そこで、まずボールを計りに載せて0gにリセットし、米を164g計り、ボールで米を研いで、再度計りに載せ、米と水の合計が164+236=400gになるように水を追加することにした。この方法なら、米に含まれた水分と、追加した水の合計が236gになるように計ることが出来る。

この方法でご飯を炊いてみると、炊きあがりのご飯が+-3g程度の誤差で360gになることがわかった。母に聞いてみると、もう少し柔らかめの方が良いというので、3g単位で水を増やし、最終的には米164gに水247gで炊いている。

こうして食べたい量のご飯を自由に炊けるようになると、つい余分に食べてしまうということがなくなるので、食事制限が簡単になる。同じ要領で、シリアルやヨーグルトも重さで計って食べるようになった。
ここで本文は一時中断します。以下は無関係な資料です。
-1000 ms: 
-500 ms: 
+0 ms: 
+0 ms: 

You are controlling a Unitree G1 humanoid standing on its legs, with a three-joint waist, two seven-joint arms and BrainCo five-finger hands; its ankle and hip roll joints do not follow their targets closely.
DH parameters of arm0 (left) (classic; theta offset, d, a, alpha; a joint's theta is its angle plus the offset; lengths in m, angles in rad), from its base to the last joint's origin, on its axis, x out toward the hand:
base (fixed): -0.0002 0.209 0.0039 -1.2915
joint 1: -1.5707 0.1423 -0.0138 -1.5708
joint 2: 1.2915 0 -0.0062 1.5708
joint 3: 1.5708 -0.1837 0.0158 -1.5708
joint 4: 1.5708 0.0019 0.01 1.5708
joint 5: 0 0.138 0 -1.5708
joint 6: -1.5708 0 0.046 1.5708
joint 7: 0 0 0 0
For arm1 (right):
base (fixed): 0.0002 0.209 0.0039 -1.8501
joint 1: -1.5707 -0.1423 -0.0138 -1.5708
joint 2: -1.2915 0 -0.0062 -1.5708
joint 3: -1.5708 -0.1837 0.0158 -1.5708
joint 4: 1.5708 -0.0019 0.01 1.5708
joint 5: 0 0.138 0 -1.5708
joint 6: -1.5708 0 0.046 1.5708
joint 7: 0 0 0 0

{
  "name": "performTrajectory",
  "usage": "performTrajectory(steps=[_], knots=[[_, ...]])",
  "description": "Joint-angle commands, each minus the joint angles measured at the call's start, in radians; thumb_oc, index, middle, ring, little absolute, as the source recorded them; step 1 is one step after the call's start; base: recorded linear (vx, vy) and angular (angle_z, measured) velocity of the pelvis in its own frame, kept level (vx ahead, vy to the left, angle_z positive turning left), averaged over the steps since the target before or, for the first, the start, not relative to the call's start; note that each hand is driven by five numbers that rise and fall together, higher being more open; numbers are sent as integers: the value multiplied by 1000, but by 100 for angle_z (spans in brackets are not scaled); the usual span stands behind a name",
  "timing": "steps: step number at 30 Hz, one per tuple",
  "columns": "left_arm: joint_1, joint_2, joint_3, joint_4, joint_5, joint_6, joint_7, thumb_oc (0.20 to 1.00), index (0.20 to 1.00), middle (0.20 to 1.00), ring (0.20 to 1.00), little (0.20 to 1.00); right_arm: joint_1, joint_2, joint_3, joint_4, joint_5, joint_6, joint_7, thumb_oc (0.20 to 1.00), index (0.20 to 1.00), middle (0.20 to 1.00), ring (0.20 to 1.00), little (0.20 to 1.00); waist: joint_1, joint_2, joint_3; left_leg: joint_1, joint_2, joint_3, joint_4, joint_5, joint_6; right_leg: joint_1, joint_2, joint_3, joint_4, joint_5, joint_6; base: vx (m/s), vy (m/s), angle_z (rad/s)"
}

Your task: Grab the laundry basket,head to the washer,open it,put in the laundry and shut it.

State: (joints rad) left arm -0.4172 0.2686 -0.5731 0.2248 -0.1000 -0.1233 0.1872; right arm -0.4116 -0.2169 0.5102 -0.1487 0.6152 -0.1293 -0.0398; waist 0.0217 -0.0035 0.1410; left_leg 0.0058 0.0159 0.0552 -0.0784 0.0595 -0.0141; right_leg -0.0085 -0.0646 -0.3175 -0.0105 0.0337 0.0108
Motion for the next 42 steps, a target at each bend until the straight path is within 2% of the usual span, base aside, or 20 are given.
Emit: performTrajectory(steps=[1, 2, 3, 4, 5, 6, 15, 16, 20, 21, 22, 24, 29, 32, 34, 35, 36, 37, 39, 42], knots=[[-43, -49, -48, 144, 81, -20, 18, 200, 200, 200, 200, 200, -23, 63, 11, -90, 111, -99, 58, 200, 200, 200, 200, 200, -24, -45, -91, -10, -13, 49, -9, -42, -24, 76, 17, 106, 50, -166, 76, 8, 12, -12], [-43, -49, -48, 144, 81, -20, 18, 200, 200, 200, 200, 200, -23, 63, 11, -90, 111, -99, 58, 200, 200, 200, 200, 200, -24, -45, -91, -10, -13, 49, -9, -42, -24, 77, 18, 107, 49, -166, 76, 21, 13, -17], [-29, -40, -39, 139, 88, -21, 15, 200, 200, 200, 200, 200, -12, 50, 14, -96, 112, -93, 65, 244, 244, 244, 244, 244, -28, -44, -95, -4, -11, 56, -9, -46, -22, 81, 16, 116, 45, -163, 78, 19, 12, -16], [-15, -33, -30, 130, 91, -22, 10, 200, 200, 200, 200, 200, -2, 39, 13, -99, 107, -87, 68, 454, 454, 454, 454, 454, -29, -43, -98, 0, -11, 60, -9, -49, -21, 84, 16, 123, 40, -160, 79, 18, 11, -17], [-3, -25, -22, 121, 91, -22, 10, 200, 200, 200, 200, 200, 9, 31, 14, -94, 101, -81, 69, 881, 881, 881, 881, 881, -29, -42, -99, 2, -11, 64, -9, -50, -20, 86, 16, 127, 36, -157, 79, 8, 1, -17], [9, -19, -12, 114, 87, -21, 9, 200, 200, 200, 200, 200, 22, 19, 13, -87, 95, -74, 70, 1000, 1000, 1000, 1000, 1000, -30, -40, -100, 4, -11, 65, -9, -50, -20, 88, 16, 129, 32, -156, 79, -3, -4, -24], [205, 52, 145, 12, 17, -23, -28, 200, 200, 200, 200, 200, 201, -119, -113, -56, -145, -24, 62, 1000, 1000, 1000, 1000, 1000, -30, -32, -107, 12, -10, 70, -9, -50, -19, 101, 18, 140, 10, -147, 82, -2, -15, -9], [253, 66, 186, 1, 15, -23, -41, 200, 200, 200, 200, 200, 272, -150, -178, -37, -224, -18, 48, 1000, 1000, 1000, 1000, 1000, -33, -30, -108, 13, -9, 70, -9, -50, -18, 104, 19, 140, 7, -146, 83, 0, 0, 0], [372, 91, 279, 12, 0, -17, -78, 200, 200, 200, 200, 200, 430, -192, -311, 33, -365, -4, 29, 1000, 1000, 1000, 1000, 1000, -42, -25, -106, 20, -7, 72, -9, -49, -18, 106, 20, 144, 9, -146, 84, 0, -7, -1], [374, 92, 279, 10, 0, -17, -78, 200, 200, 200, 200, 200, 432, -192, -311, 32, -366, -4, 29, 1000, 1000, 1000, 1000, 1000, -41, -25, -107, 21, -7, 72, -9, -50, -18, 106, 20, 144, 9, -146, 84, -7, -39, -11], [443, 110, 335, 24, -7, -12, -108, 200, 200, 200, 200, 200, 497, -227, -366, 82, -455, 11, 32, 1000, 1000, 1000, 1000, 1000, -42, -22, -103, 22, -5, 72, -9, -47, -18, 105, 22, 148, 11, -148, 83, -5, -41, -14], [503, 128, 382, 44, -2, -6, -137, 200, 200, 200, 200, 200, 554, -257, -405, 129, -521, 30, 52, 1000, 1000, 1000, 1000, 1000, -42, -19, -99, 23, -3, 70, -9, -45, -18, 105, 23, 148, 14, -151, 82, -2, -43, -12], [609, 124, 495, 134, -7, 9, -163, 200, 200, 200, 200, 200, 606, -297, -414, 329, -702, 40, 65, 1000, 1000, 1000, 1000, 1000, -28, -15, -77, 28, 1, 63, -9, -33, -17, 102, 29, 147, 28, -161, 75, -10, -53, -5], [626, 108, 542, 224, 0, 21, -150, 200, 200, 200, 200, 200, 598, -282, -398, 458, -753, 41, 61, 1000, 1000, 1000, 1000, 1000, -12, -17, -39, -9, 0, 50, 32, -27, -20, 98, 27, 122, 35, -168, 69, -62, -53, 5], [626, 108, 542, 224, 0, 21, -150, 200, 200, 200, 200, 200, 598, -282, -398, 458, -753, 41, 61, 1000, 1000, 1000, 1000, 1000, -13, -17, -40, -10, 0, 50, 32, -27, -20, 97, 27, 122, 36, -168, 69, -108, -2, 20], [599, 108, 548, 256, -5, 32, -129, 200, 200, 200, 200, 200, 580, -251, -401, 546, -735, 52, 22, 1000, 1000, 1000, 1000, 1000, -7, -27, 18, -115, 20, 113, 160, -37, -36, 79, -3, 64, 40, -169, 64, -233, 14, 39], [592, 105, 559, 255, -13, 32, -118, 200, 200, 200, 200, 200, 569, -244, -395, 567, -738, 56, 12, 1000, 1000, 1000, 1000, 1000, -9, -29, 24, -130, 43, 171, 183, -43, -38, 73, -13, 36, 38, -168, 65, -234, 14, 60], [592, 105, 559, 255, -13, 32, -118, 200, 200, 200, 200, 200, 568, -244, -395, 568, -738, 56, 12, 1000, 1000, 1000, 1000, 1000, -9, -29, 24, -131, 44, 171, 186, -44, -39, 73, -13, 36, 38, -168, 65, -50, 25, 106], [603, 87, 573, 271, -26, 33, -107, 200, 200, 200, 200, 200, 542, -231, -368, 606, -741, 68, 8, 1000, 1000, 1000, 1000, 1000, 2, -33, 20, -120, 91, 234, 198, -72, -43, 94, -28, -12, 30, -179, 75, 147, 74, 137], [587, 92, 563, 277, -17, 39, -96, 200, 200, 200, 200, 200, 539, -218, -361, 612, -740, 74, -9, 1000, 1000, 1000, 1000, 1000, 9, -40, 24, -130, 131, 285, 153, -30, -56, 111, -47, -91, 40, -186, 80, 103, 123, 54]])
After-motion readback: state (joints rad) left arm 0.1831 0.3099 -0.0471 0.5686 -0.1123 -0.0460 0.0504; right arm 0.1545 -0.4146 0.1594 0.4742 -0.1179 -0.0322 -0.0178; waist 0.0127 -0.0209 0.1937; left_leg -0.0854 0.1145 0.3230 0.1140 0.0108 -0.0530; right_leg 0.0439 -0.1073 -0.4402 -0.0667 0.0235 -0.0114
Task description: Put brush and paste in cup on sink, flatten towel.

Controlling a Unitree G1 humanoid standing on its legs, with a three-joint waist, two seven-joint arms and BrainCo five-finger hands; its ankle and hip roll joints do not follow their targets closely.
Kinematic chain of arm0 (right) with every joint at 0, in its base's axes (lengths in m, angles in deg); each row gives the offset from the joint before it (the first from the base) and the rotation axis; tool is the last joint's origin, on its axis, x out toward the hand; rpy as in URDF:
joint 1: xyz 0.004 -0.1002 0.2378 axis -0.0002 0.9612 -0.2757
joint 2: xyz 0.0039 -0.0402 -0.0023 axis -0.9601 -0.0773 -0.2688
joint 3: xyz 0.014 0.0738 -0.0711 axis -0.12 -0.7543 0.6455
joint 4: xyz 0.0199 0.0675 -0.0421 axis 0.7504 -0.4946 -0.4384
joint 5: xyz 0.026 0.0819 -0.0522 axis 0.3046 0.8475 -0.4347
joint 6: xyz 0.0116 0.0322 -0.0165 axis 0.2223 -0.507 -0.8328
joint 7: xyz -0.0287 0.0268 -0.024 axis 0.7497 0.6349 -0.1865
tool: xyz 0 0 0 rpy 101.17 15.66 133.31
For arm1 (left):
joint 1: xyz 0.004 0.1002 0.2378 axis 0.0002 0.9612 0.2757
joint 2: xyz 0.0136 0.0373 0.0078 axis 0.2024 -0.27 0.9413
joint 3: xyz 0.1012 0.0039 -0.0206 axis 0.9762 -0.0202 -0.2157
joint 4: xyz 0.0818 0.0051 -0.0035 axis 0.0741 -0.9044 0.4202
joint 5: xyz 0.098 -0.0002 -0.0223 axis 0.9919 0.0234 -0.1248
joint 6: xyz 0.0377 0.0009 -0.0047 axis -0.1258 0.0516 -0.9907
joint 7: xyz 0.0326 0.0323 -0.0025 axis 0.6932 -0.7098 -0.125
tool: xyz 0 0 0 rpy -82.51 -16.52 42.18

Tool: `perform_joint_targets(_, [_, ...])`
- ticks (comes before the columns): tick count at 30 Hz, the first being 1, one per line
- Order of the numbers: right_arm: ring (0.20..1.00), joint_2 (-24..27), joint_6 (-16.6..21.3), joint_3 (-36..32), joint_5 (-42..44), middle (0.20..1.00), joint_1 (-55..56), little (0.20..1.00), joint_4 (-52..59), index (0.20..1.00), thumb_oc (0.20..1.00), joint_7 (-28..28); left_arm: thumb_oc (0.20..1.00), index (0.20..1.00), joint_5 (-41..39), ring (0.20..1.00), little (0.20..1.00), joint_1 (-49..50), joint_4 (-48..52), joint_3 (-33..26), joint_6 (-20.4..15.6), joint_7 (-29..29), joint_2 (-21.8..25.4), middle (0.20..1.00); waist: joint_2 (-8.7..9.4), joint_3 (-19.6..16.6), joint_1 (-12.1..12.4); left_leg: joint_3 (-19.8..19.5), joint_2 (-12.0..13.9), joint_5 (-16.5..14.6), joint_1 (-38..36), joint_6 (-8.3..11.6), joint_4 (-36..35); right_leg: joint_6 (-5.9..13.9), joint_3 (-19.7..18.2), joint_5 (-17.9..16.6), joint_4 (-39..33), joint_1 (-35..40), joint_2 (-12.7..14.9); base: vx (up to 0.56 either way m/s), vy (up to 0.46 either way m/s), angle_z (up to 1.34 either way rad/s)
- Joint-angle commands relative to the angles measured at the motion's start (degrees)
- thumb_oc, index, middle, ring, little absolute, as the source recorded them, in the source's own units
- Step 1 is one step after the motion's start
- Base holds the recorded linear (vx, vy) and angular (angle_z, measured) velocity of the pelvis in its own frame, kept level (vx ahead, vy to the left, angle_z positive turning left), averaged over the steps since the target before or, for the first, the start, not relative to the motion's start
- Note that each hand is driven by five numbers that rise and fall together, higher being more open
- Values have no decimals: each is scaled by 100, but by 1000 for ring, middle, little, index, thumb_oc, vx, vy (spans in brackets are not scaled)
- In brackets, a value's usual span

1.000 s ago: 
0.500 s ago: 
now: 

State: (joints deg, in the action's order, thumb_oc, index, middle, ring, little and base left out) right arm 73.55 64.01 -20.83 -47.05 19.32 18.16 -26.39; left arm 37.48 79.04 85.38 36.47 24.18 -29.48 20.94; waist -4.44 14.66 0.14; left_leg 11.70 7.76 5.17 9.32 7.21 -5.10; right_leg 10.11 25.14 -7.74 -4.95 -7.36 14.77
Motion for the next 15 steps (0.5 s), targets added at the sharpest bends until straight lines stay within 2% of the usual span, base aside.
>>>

一定のペースで食べるようになると、お腹一杯に食べていても体重は順調に減り続け、半年で10kg以上減って、高校生の頃の体重である59kg台まで落ちた。おかげでズボンのウエストも緩くなり、スーツを買い替える必要もなくなった。

理想的な体重になると、それを維持する必要がある。毎日同じ条件で体重を計ることで、微妙な体重の増減を把握できる。少し多めに食べたり、外食したり、高カロリーの物を食べたりすると、体重が少し増えるが、翌日少し食事の量を減らして調整すれば、元に戻る。逆に少し体重が減った時は、シリアルの量を増やしたり、ナッツを食べたりすれば、また体重が増える。1日単位でみれば数100gの増減はあるが、一週間単位の平均で見れば、ほぼ59kg後半で安定している。